The Man Who Was Poe by Avi


  Suddenly eager to tell Mr. Dupin what had happened, that — slight as his evidence was, he had after all learned something of Mr. Fortnoy — Edmund set off toward Mrs. Whitman’s house.

  EDMUND STAMPED HIS feet, hoped it wouldn’t rain again, and wondered what Mr. Dupin was doing inside Mrs. Whitman’s house. Whatever it was, Edmund was sure the man was warmer than he was.

  Thinking he could knock on the back door and ask Cook to allow him into the warm kitchen, Edmund started down the narrow side street. There he came upon the cemetery. It was the place, he remembered, where Mr. Dupin was to have met Mrs. Whitman.
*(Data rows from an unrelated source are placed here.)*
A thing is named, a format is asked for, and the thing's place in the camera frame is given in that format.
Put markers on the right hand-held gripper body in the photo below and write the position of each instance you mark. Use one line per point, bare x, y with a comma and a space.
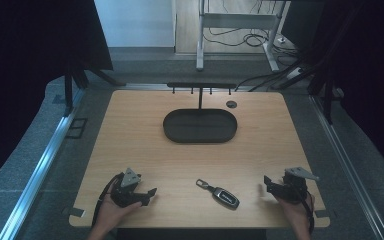
295, 191

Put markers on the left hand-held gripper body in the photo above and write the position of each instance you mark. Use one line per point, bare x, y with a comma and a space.
126, 195

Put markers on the person's right hand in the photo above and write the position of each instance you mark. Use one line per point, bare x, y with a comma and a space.
296, 215

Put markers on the person's left hand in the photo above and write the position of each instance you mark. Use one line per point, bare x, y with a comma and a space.
110, 215

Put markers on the grey tape strip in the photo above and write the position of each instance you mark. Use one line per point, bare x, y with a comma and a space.
75, 211
322, 214

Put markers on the black car key with keyring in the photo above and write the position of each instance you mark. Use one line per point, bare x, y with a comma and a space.
226, 198

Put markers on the black key rack with tray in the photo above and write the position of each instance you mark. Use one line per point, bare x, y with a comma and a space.
200, 126

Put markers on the black tripod stand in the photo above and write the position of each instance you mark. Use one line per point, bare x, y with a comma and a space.
68, 93
327, 100

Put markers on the white power strip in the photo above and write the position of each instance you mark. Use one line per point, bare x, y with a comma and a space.
294, 73

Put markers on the black curtain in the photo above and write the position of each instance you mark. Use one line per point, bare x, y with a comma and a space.
366, 66
30, 66

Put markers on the aluminium floor rail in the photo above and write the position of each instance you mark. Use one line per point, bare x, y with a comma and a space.
350, 166
36, 175
146, 86

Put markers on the white desk frame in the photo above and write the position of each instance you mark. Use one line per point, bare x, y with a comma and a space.
236, 20
  Though it was difficult to see — the only light came from candles in the windows of the house — Edmund stood, one hand on the gate, and peered into the graveyard. It didn’t seem a suitable place for a meeting. But as he looked he gradually became aware of some kind of shimmering whiteness among the tombstones and brambles.

  Puzzled, he finally realized it was a kneeling figure. For a moment Edmund believed that the person was digging, as if about to bury something. But he decided that was absurd. The person must be praying.
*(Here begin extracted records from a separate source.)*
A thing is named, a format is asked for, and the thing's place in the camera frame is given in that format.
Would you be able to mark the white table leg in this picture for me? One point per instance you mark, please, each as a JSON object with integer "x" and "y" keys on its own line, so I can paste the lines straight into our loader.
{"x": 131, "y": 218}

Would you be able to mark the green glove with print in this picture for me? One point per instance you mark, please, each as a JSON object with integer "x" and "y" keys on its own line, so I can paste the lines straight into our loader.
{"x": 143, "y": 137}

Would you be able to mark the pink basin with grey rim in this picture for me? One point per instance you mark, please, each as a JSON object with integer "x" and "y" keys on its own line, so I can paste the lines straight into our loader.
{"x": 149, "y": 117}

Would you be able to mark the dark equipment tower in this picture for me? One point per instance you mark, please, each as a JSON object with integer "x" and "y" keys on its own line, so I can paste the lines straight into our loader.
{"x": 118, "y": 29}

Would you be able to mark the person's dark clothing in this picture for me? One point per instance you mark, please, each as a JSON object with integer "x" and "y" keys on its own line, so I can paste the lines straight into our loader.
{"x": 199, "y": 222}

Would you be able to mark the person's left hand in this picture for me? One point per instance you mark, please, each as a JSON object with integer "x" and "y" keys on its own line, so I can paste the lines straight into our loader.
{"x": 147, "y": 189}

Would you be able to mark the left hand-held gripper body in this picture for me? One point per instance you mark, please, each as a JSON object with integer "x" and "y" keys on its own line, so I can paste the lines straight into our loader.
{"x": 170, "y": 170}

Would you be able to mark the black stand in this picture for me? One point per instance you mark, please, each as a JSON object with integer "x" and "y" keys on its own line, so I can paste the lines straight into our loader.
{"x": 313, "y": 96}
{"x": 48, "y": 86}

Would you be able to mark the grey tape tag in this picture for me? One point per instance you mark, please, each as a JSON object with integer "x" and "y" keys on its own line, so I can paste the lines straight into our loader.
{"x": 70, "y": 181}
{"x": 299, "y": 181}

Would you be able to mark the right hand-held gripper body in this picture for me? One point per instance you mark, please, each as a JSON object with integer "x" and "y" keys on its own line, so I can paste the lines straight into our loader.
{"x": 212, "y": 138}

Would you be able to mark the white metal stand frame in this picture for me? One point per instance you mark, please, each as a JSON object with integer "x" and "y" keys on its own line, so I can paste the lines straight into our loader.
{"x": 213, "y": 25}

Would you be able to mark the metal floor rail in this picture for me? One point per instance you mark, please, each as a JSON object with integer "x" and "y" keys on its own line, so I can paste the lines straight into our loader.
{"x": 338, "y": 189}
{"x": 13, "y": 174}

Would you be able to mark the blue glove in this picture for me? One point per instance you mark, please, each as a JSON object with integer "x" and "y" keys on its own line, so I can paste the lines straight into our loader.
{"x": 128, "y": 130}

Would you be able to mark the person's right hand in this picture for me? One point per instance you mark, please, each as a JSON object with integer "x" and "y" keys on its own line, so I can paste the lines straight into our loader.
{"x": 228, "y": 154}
  Not wanting to intrude, Edmund backed away. As he did the gate clinked. The noise caused the figure to jump up and stare in Edmund’s direction.

  At first the man — so blond that his hair seemed to be almost white — seemed startled to see Edmund. But the next moment he offered a cheerful look and a ready smile. “Hello,” he said.

  “I’m sorry to have bothered you,” Edmund offered.

  “Doesn’t matter,” the man said, approaching the gate. “I was finished.”

  “I’m just waiting for someone,” Edmund explained.

  The man’s smile vanished. “Someone here?” he asked.

  “In the house.”

  The man glanced at the building. Even as he did, the rear door opened and a knife of light cut across the cemetery.

  “I must be going,” the man said hastily. He pushed by Edmund and started up the hill, moving with such abruptness that a little book he’d been holding behind his back fell from his hand.

  Edmund hurried to pick it up. When he did he saw that its cover was embossed with the words:

  FIRST UNITARIAN CHURCH

  “You dropped your prayer book!” Edmund called. The man, however, continued to hurry away.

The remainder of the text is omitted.